- PROBLEM REQUIREMENTS -
Throughout the records below, find each line holding "wall" and copy it.

**** THE INPUT ****

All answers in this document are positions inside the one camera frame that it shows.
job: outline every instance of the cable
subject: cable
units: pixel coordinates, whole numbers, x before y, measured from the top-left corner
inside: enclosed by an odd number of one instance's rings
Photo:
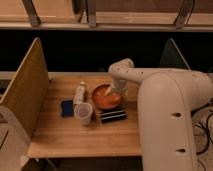
[[[197,155],[200,155],[200,154],[205,153],[205,152],[208,150],[208,148],[209,148],[209,132],[208,132],[208,130],[206,129],[205,125],[203,125],[201,122],[199,122],[199,124],[200,124],[200,125],[195,125],[195,126],[198,127],[198,128],[200,128],[200,129],[202,129],[202,130],[205,132],[207,142],[206,142],[206,144],[204,145],[203,149],[202,149],[201,151],[198,151],[198,152],[197,152]]]
[[[212,102],[209,102],[207,104],[205,104],[204,106],[201,106],[200,108],[198,109],[195,109],[191,112],[191,117],[193,117],[198,111],[200,111],[201,109],[205,108],[205,107],[209,107],[209,106],[212,106],[213,103]]]
[[[206,171],[205,165],[204,165],[199,159],[198,159],[197,161],[198,161],[198,163],[200,163],[200,165],[203,167],[203,171]]]
[[[206,119],[206,123],[204,123],[203,121],[198,122],[198,124],[196,124],[195,126],[202,129],[205,132],[206,138],[207,138],[207,142],[204,145],[203,149],[201,151],[197,152],[197,155],[203,154],[205,153],[210,145],[210,142],[213,144],[213,140],[211,138],[211,132],[210,132],[210,128],[209,128],[209,120],[210,118],[213,116],[213,111],[209,110],[210,114],[208,115],[207,119]]]

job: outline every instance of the wooden table
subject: wooden table
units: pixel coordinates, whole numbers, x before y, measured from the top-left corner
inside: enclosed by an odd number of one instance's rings
[[[103,75],[71,75],[51,79],[37,128],[28,150],[30,158],[59,157],[112,157],[140,156],[137,90],[138,85],[128,83],[128,99],[121,106],[126,109],[127,119],[102,124],[95,106],[96,121],[81,126],[74,117],[61,117],[62,100],[73,99],[81,81],[87,84],[87,100],[101,84],[109,84],[110,77]]]

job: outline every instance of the wooden divider panel
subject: wooden divider panel
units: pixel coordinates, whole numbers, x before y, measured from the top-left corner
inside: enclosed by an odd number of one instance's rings
[[[0,101],[0,112],[22,138],[33,135],[48,85],[41,41],[36,38]]]

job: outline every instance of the floor
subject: floor
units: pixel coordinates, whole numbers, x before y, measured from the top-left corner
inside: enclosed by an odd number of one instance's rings
[[[110,158],[76,158],[62,159],[58,164],[59,171],[141,171],[141,157]],[[44,165],[42,171],[53,171]]]

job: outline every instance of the wooden wall panel
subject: wooden wall panel
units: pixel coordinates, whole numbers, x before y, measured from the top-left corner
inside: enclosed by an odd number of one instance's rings
[[[43,22],[77,22],[80,18],[80,13],[74,13],[71,0],[33,0],[33,3]]]
[[[183,0],[96,0],[99,12],[172,13],[180,10]],[[195,12],[213,13],[212,0],[196,0]]]
[[[0,0],[0,21],[28,21],[21,0]]]

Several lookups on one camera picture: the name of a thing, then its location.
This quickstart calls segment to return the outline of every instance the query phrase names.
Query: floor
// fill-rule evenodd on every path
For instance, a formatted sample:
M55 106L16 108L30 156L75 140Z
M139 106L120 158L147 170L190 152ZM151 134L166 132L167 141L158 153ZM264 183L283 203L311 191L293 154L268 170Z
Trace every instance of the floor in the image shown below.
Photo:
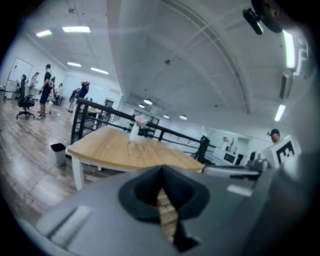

****

- EXERCISE RESPONSE -
job: outline every instance of the wooden wall panel
subject: wooden wall panel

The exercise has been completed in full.